The students are populating the Atlas with content such as photos, which are mainly of people doing activities, either historic or contemporary. The Atlas also has archival videos of ritual dancing, current experiences of traveling on land, and general interviews on subsistence. In the story module, visitors can listen to an Elder speak about war and traditional stories in Yup’ik or they read the story in Yup’ik or English. The CEC is also adding an additional module focusing on climate change and local observations of those changes. “That’s in its future,” Riordan said. “We’ll see how that plays out and if people want to add to it, but that’s actually the direction we are taking it in.”

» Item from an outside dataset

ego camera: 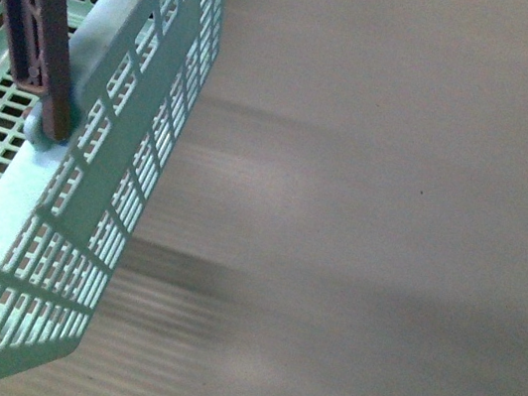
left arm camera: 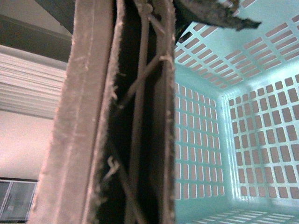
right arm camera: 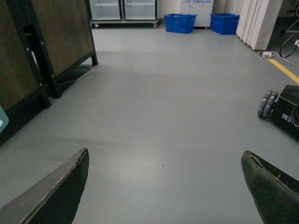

There are still challenges up ahead. Though people find the Atlas easy to use, securing follow up funding has been a challenge. Training someone to update the Atlas takes time and funds, not easily obtained. “People get excited about it, but things don’t happen ad lib,” said Riordan. “The ability to add to the Atlas will define whether it grows or does not grow. We’d like see communities take hold of this and take more ownership.” Like always though, through collaboration, connections, and communication, Riordan believes solutions will appear to help the Atlas thrive.